WHAT TO DO: Count how many lines below include the string "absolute". Only that number should appear in the reply.

------------

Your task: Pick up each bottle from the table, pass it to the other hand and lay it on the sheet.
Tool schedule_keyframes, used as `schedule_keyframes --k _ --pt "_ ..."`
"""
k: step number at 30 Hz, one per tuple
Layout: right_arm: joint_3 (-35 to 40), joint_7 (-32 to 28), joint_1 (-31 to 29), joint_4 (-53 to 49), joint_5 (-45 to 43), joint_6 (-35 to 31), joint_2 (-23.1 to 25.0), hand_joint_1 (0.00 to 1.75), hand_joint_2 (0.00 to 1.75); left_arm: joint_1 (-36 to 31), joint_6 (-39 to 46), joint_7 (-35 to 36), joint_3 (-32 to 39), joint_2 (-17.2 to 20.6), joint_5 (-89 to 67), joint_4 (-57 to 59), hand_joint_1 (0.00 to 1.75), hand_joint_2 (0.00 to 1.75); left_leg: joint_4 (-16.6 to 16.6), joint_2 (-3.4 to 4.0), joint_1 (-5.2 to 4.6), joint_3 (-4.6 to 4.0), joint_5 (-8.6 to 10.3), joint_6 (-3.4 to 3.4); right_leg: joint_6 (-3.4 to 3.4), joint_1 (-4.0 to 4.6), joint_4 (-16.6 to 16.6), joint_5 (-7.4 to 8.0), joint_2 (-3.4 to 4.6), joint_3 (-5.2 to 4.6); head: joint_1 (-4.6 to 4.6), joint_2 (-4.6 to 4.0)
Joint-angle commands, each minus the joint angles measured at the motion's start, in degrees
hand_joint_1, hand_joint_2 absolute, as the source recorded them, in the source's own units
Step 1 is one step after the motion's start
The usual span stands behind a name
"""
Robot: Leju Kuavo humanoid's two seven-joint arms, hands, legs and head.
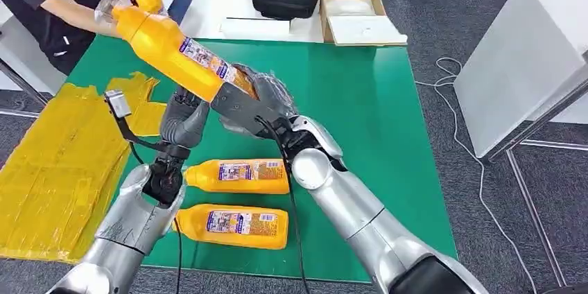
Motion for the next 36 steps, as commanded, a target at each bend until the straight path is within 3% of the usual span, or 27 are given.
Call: schedule_keyframes --k 1,13,20,23,24,32,33,34,36 --pt "4.09 -0.05 -2.21 4.64 0.08 0.36 0.33 1.68 1.75 -2.06 0.37 0.23 -2.46 -0.26 -0.01 1.06 0.0 1.75 -0.01 -0.02 0.05 0.11 -0.04 -0.06 -0.1 0.05 -0.03 -0.05 -0.07 0.14 -0.02 0.0" --pt "6.0 -1.06 -1.26 11.16 0.0 1.24 0.94 1.62 1.75 -3.96 0.83 1.63 -1.6 0.83 4.75 -2.56 0.0 1.75 0.05 -0.06 0.12 0.25 -0.11 -0.1 -0.17 0.13 -0.02 -0.13 -0.14 0.32 -0.02 0.0" --pt "3.99 -3.39 3.55 13.6 1.86 -0.66 -1.83 1.62 1.75 -8.07 -0.46 2.29 0.09 1.43 6.2 0.35 0.0 1.75 -0.01 -0.22 0.15 0.22 -0.04 -0.08 -0.14 0.17 -0.11 -0.09 -0.29 0.31 0.0 0.0" --pt "3.52 -3.69 5.04 14.31 2.49 -0.95 -2.31 1.62 1.75 -9.24 -1.31 2.83 0.06 0.93 6.38 1.39 0.0 1.75 0.03 -0.29 0.2 0.55 -0.18 -0.15 -0.26 0.24 -0.12 -0.24 -0.42 0.71 -0.02 0.0" --pt "3.22 -3.74 6.24 13.77 3.1 -1.31 -2.54 1.62 1.75 -9.9 -1.79 3.1 -0.02 0.44 6.68 2.21 0.0 1.75 -0.03 -0.21 0.15 0.22 -0.03 -0.09 -0.14 0.18 -0.13 -0.09 -0.31 0.31 0.0 0.0" --pt "1.42 -2.16 9.2 10.91 6.56 -1.81 -2.69 1.59 1.75 -11.25 -2.51 3.93 -0.86 -1.61 6.65 3.4 0.03 1.75 0.05 -0.26 0.14 0.25 -0.09 -0.08 -0.15 0.17 -0.07 -0.16 -0.33 0.34 0.0 0.0" --pt "0.89 -2.01 9.43 10.56 6.93 -1.78 -2.75 1.59 1.75 -11.3 -3.21 3.8 -1.26 -1.73 6.44 3.52 1.66 1.75 0.04 -0.27 0.12 0.19 -0.06 -0.06 -0.13 0.15 -0.07 -0.14 -0.33 0.27 0.0 0.0" --pt "0.2 -1.83 9.86 9.93 7.67 -1.68 -2.89 1.57 1.75 -11.49 -3.98 3.56 -1.49 -2.08 6.49 3.84 1.75 1.75 0.03 -0.2 0.09 0.17 -0.05 -0.05 -0.11 0.11 -0.06 -0.12 -0.25 0.19 -0.04 0.0" --pt "-0.48 -1.7 10.51 9.11 8.48 -1.53 -3.15 1.54 1.75 -11.73 -3.91 3.25 -1.87 -2.46 5.92 3.87 1.75 1.75 0.02 -0.31 0.11 0.18 -0.04 -0.07 -0.13 0.14 -0.06 -0.15 -0.37 0.24 0.0 0.0"
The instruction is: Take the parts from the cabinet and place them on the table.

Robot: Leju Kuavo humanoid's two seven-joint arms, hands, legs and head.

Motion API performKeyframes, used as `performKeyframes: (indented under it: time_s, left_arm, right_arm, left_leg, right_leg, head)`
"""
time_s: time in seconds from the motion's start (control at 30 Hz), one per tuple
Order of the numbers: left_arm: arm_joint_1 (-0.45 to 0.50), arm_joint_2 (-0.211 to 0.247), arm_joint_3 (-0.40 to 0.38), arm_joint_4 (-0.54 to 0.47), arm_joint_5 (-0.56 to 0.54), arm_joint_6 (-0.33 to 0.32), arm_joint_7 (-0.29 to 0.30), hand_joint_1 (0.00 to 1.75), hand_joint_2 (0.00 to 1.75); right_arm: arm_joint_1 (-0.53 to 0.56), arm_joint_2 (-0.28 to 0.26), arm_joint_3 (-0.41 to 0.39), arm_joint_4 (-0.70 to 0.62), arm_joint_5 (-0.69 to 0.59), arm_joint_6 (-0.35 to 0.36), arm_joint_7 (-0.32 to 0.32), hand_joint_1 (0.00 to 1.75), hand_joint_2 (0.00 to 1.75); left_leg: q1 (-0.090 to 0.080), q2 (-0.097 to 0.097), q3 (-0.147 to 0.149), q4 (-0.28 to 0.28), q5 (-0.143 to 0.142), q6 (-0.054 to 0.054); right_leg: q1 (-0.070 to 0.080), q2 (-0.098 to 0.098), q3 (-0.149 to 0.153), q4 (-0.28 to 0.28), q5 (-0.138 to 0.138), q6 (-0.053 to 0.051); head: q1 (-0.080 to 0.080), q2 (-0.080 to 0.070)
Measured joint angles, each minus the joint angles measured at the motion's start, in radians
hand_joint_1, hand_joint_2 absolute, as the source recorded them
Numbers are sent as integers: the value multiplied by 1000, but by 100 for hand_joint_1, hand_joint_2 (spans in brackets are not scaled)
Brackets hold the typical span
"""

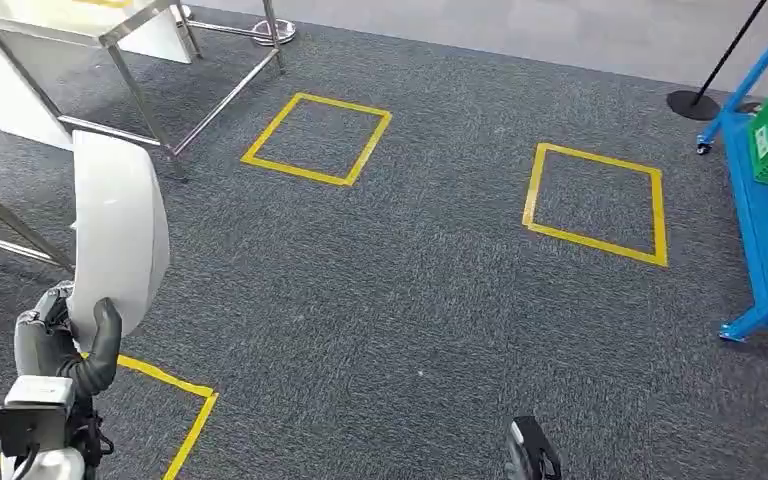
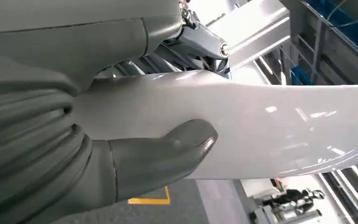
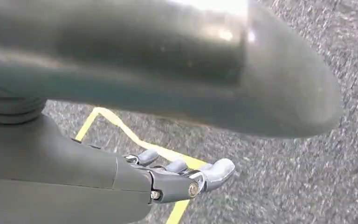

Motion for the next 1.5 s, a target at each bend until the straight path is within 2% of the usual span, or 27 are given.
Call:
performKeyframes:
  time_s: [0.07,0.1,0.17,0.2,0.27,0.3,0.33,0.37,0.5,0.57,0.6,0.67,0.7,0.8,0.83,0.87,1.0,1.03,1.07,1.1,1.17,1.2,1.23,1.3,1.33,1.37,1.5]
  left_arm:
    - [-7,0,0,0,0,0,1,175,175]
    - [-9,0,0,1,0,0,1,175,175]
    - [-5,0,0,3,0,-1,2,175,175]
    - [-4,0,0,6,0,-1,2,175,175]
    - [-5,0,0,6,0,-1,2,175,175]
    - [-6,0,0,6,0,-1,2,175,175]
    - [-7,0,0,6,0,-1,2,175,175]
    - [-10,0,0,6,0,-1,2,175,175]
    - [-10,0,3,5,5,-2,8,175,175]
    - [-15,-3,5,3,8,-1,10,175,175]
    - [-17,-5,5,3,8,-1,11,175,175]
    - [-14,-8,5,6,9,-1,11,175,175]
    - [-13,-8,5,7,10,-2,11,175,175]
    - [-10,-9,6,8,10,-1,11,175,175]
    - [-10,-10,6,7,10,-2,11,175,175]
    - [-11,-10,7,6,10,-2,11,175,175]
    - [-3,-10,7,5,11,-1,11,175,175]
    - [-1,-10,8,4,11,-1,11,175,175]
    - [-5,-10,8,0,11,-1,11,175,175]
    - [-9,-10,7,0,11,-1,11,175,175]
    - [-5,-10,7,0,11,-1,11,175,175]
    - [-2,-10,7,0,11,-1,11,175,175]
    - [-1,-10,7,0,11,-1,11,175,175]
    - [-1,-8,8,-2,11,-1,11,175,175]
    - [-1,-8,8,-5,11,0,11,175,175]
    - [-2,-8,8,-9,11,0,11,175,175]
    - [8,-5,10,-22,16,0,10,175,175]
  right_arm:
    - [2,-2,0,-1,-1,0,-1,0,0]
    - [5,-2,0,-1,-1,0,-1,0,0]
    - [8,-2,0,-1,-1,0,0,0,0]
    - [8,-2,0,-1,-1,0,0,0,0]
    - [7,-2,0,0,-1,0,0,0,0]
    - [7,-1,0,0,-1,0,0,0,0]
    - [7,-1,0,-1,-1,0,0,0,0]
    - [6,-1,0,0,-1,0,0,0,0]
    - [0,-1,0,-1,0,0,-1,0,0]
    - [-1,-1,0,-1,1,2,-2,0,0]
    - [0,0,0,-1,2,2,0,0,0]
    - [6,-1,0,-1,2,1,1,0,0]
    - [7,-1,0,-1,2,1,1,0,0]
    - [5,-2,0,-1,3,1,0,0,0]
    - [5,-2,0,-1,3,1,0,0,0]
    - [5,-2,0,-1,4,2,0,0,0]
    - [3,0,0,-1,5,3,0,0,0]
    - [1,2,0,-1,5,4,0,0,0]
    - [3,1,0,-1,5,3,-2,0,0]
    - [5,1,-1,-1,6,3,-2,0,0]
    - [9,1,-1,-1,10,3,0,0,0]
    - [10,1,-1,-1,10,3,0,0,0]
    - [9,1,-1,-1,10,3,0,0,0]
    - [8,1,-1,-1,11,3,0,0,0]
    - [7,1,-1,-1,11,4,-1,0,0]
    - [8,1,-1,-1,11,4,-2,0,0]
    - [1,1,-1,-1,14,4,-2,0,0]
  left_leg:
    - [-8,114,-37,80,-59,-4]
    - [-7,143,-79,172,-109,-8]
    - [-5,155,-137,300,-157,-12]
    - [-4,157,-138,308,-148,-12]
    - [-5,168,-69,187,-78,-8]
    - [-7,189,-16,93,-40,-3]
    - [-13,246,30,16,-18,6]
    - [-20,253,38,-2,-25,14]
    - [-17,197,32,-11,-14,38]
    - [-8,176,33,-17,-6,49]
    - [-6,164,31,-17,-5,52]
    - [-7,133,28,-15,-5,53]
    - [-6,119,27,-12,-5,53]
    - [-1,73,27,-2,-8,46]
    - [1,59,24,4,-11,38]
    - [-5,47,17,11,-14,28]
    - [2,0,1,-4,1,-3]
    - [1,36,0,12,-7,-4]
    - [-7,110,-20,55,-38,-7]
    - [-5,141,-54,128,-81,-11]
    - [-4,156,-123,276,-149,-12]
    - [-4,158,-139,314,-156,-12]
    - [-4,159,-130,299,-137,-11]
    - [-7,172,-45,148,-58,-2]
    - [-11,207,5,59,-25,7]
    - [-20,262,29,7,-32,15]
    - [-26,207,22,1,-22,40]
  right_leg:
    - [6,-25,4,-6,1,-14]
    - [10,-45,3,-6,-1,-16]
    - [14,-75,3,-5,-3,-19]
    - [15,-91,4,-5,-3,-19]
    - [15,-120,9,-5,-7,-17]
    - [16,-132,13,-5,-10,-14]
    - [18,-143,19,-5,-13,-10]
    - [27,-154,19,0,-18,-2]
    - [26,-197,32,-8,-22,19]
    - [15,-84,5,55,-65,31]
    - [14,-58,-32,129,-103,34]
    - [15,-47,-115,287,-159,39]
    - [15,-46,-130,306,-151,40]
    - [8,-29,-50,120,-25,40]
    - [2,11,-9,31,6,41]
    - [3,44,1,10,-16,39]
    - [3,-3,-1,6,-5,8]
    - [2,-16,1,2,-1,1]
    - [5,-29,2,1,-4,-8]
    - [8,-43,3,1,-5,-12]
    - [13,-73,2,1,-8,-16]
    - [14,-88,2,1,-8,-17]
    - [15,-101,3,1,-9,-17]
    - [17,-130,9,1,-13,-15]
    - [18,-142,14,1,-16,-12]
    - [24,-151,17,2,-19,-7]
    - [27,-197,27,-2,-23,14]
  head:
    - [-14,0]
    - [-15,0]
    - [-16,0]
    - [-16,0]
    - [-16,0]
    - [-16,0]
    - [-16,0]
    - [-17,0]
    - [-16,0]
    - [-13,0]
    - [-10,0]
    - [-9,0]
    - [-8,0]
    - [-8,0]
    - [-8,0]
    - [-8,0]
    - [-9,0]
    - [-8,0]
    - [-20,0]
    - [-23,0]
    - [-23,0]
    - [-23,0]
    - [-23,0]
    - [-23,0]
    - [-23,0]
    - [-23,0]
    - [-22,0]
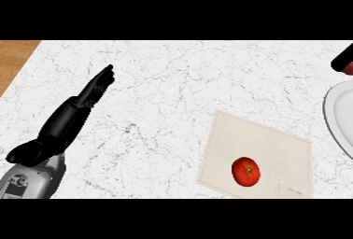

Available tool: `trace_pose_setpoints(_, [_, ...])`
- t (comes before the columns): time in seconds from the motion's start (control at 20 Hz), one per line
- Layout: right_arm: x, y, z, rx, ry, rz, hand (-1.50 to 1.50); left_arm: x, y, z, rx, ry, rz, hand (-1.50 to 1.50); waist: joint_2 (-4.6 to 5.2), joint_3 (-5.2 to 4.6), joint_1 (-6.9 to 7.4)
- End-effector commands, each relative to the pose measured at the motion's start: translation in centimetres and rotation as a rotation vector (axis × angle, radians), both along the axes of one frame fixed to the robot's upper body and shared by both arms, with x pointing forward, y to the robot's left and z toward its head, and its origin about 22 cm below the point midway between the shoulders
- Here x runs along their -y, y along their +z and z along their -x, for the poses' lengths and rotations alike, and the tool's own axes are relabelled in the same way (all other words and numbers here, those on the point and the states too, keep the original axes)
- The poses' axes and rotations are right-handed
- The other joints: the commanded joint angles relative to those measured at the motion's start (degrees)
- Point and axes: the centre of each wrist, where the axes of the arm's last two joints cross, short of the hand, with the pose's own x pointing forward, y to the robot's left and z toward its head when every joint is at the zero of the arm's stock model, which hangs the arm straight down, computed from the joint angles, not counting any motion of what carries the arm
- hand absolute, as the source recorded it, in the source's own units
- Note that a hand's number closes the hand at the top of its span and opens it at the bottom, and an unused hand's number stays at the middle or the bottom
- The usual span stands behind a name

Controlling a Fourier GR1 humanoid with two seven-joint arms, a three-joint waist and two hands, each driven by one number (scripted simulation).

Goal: Pick the bell pepper from the placemat and place it in the plate

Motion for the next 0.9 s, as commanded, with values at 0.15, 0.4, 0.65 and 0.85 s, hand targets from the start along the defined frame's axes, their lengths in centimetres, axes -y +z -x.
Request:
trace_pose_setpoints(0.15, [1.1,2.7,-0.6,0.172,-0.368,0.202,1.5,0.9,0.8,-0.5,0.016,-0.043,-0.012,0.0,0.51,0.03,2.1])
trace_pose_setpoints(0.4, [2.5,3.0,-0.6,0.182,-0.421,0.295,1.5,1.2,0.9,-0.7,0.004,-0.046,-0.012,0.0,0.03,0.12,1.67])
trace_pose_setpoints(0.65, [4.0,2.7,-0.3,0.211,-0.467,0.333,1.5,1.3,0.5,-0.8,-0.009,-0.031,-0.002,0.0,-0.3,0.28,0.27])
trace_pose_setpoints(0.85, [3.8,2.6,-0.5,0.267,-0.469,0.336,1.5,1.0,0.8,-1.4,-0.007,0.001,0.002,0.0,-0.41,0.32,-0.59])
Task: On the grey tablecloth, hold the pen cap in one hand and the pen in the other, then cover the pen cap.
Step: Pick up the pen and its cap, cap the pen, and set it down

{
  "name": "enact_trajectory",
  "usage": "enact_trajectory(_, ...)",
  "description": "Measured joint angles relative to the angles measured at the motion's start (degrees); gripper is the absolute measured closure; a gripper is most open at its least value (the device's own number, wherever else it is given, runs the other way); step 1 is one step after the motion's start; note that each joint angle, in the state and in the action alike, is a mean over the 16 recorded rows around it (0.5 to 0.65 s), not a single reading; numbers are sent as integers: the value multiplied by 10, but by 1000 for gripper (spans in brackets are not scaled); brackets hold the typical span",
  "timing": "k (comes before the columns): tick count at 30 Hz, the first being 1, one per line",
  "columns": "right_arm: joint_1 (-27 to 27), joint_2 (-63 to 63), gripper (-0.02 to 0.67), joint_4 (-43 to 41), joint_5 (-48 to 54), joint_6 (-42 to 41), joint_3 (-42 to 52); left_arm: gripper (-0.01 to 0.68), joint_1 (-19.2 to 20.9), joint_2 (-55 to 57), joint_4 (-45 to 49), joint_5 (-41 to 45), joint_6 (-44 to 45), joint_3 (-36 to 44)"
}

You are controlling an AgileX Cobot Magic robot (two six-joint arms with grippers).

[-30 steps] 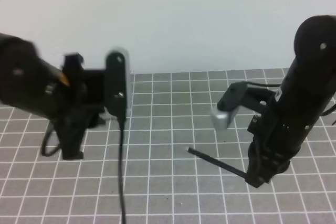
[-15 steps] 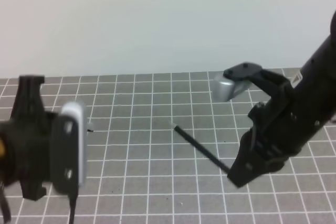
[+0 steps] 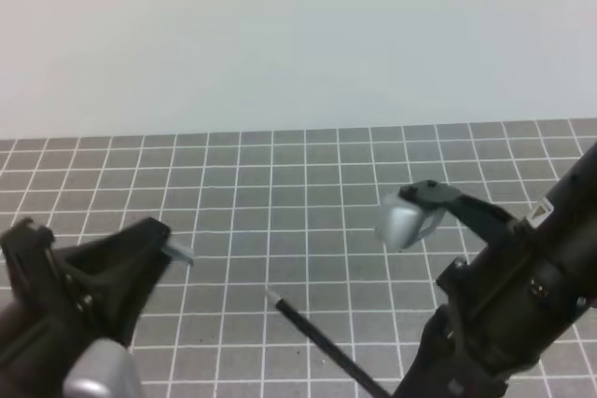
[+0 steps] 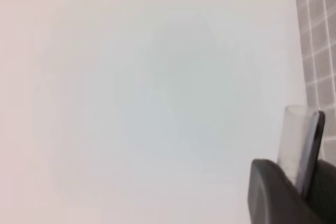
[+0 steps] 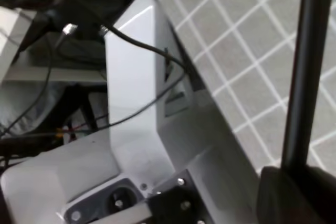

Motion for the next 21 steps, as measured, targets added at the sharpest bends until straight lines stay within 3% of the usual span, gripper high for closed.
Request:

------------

EXERCISE RESPONSE: 4